Derivation of Escherichia coli O157:H7 from its O55:H7 precursor

Abstract

There are 29 E. coli genome sequences available, mostly related to studies of species diversity or mode of pathogenicity, including two genomes of the well-known O157:H7 clone. However, there have been no genome studies of closely related clones aimed at exposing the details of evolutionary change. Here we sequenced the genome of an O55:H7 strain, closely related to the major pathogenic O157:H7 clone, with published genome sequences, and undertook comparative genomic and proteomic analysis. We were able to allocate most differences between the genomes to individual mutations, recombination events, or lateral gene transfer events, in specific lineages. Major differences include a type II secretion system present only in the O55:H7 chromosome, fewer type III secretion system effectors in O55:H7, and 19 phage genomes or phagelike elements in O55:H7 compared to 23 in O157:H7, with only three common to both. Many other changes were found in both O55:H7 and O157:H7 lineages, but in general there has been more change in the O157:H7 lineages. For example, we found 50% more synonymous mutational substitutions in O157:H7 compared to O55:H7. The two strains also diverged at the proteomic level. Mutational synonymous SNPs were used to estimate a divergence time of 400 years using a new clock rate, in contrast to 14,000 to 70,000 years using the traditional clock rates. The same approaches were applied to three closely related extraintestinal pathogenic E. coli genomes, and similar levels of mutation and recombination were found. This study revealed for the first time the full range of events involved in the evolution of the O157:H7 clone from its O55:H7 ancestor, and suggested that O157:H7 arose quite recently. Our findings also suggest that E. coli has a much lower frequency of recombination relative to mutation than was observed in a comparable study of a Vibrio cholerae lineage.

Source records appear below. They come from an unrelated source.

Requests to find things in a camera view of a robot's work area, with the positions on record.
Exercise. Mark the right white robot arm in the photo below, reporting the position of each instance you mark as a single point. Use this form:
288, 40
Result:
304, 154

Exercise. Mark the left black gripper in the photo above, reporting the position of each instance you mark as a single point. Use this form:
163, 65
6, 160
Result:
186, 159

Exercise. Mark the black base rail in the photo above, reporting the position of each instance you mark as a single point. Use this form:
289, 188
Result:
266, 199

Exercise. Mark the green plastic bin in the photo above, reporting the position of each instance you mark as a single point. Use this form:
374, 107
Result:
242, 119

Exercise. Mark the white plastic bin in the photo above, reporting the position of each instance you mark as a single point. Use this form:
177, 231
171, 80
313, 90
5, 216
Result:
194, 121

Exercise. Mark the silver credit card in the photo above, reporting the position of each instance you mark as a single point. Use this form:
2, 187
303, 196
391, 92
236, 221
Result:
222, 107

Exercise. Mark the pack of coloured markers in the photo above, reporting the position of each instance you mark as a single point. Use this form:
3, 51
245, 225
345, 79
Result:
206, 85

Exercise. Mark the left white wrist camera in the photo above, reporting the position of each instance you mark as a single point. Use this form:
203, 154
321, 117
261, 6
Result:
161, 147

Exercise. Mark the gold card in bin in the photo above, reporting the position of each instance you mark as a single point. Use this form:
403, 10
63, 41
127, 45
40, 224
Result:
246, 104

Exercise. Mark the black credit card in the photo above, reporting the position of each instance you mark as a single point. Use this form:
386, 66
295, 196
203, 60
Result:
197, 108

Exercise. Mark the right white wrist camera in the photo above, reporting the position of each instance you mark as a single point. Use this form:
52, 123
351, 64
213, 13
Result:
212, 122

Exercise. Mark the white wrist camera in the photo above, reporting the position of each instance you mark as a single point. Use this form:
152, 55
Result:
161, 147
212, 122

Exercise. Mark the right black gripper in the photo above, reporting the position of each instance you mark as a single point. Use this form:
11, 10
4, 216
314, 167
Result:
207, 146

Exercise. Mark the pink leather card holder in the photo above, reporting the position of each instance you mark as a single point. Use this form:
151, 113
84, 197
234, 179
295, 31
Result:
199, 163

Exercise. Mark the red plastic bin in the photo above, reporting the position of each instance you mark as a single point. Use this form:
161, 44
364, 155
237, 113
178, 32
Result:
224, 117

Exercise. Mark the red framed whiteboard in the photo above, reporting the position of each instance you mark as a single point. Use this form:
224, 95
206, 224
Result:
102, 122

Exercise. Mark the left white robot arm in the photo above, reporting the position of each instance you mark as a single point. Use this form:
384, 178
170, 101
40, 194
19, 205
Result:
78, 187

Figure 1. Alignment of the genomes of CB9615, Sakai and EDL933.

Scales are Mbp. The grey and yellow shaded regions represent segments present in all strains, with inverted segments shaded in yellow. Purple and cyan boxes within the grey or yellow regions represent the indels of phages or phage-like elements (insertions and deletions respectively) defined in Table S9. Red and green boxes represent other major indels (insertions and deletions respectively) that involve the changes of the gene numbers in Table S10, with the indel numbers also shown as defined in Table S9. The orange boxes indicate the E. coli O157:H7 O-antigen segment gained by recombination. Figure S1 is a greatly expanded version of this figure showing individual genes.

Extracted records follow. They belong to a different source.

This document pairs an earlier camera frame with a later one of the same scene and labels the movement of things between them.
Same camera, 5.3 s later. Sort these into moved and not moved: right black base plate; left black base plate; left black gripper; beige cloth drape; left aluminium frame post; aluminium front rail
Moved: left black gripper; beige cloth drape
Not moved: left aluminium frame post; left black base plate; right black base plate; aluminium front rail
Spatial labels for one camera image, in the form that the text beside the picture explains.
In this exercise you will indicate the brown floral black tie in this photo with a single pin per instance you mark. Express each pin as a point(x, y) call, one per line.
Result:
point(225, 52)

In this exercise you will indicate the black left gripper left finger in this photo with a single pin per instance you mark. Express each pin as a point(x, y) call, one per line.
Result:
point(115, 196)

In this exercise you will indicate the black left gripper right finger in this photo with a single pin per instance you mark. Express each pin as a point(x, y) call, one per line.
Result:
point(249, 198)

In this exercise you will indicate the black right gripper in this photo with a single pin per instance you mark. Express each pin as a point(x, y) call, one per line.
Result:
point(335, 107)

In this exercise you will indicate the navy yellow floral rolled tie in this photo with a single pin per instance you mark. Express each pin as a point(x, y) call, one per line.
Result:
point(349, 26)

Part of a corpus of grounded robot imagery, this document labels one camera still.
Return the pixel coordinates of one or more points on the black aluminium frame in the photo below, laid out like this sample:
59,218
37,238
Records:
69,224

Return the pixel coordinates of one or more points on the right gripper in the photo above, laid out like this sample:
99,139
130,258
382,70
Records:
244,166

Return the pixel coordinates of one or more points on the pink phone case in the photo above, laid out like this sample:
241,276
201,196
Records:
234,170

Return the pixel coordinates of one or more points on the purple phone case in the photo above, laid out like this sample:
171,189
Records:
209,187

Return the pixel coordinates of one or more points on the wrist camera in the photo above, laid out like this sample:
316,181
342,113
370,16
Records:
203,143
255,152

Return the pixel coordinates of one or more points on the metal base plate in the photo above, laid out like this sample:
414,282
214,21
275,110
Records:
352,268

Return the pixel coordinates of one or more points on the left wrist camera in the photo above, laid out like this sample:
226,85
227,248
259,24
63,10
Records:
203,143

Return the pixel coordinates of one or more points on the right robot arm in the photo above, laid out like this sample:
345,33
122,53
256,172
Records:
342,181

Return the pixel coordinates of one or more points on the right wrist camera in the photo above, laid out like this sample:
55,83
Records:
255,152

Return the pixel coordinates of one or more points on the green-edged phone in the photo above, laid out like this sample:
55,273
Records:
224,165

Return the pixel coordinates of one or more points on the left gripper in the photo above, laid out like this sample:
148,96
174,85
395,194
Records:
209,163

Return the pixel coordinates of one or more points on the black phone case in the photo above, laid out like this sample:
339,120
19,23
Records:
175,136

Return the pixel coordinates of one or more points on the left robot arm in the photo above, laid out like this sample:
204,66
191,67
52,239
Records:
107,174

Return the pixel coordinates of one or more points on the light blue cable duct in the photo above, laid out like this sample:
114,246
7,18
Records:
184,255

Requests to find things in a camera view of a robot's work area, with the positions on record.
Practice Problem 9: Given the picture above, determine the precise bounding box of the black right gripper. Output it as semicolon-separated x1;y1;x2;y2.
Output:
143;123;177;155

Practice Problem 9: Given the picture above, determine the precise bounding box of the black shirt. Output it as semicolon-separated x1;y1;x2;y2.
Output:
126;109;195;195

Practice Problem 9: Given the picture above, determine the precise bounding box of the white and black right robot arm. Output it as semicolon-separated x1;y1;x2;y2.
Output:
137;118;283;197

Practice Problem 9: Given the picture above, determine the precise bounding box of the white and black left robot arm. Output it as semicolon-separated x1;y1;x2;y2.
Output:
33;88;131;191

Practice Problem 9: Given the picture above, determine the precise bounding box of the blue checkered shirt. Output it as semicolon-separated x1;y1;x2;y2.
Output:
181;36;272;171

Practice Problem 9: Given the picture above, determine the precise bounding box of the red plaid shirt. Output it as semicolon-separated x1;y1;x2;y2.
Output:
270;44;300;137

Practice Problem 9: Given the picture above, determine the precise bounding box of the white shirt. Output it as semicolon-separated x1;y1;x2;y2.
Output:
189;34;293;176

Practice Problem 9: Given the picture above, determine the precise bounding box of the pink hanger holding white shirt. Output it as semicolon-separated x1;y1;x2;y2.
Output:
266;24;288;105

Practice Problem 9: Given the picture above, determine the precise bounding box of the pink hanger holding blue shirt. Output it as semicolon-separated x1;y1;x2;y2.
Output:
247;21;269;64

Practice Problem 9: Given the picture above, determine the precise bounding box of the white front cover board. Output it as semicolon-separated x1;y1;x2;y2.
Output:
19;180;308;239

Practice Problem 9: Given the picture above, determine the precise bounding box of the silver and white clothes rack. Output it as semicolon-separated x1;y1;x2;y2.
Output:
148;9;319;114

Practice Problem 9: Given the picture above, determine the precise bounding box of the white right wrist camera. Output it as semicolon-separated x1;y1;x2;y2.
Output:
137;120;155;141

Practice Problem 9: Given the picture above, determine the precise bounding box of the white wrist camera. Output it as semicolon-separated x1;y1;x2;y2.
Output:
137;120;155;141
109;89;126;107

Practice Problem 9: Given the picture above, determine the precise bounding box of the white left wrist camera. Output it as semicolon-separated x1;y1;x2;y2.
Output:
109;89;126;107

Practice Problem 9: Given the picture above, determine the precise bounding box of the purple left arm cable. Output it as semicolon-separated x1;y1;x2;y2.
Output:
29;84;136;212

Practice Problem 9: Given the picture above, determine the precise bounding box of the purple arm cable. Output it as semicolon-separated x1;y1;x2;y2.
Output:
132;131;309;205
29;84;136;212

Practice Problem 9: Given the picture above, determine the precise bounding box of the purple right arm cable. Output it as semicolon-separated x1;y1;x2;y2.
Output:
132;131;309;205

Figure 2. Tree showing the relationships of CB9615 and 2 O157:H7 strains.

The tree topography is taken from the alignment of 26 completed genomes (Figure 3) and Whittam . For each lineage the number of mutations (including small indels), recombination events and insertion or deletion events (large indels) are shown in a grid, as specified with the key. Mutations are shown as intergenic, other non-coding, non-synonymous or synonymous SNPs (igSNPs, ncSNPs, nsSNP, sSNPs), small insertions and small deletions or indels if not differentiable. Large indels are separated into insertions or deletions where possible. Events allocated to the divergence between CB9615 and O157:H7, or between Sakai and EDL933, respectively, but not to either lineage, are shown in the grids between the two lineages. The branch point estimates for group B including strain 493-89), G5101 and F6141, and clusters 1 (Strains 14359 and 87-14) and 2 (86-24) are marked with dotted lines on the O157:H7 lineage, and TB182A on the O55:H7 lineage. The distribution of SNPs along that lineage is based on reanalysis of data from Zhang et al. and Leopold et al. .

Figure 3. Maximum likelihood phylogenetic tree of 26 Escherichia coli and Shigella strains.

The phylogenetic tree of the Escherichia core genome genes was constructed from the concatenated alignments of the 2034 genes in the core genome of the E. coli/Shigella genomes. The closely related species, E. fergusonii (CU928158), was chosen to root the tree.

Figure 4. Tree showing the relationships of UTI89, S88 and APEC 01 ExPEC strains.

The tree topography is for mutational SNPs as allocated by the virtual outgroup analysis (Tables S7 and S8). For each lineage the number of mutations and recombination events is shown in grids as for Figure 1.